Comment by oarsinsync

Comment by oarsinsync 12 hours ago

2 replies

After 20 years of various things breaking on my (admittedly franken) debian installs after each dist-upgrade, and spending days troubleshooting each time, I recently took the plunge and switched all services to docker-compose.

I then booted into a new fresh clean debian environment, mounted my disks, and:

  cd /opt/docker/configs; for i in *; do cd $i; docker-compose up -d; cd ..; done
voila, everything was up and working, and no longer tied to my underlying OS. Now at least I can keep my distro and kernel etc all up to date without worrying about anything else breaking.

Sure, I have a new set of problems, but they feel smaller.

dijksterhuis 8 hours ago

Thou hast discovered docker's truest use case.

Like, legit, this is the whole point of docker.

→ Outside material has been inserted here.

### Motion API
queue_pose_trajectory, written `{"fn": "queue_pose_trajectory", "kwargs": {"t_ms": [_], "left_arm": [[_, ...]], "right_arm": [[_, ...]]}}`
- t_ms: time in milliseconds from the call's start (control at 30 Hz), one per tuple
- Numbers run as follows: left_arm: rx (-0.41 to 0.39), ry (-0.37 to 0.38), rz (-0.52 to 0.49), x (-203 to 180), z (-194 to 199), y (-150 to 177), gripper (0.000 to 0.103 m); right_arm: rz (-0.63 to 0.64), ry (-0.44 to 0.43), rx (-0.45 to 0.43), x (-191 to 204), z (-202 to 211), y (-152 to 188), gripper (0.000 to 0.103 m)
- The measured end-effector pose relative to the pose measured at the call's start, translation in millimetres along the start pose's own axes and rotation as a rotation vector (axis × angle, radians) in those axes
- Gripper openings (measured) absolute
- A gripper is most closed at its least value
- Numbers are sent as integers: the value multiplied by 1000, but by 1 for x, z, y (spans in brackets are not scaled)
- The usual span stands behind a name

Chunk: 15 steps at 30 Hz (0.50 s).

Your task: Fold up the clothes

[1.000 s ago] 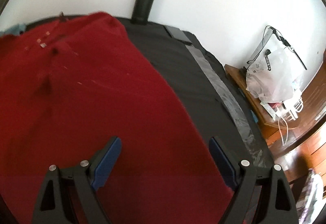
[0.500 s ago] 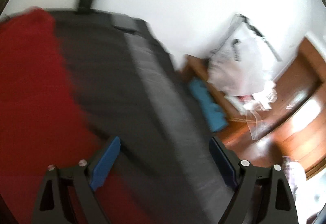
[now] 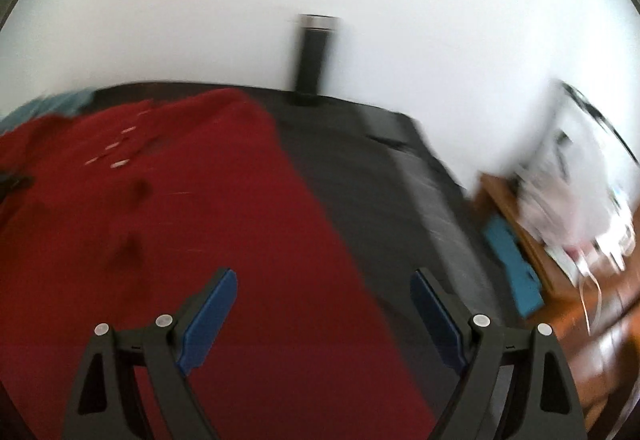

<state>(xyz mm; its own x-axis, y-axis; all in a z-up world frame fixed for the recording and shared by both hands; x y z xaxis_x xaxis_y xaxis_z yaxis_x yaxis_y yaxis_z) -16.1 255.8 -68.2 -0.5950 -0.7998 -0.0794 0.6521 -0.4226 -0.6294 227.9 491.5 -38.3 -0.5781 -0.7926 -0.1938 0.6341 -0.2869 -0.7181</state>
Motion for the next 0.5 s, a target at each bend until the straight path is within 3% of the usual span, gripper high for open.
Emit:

Application/service dependencies are no longer tied to the server it is running on, mitigating the worst parts of dependency hell.

Although, in your case, I suppose your tolerance for dependency hell has been quite high ;)

Ringz 9 hours ago

I'm doing exactly the same thing. I started to do everything on Synology with Doctor Compose and got rid of most Synology apps: through open source applications.

At some point I moved individual containers to other machines and they work perfectly. VPS, NUC no matter what.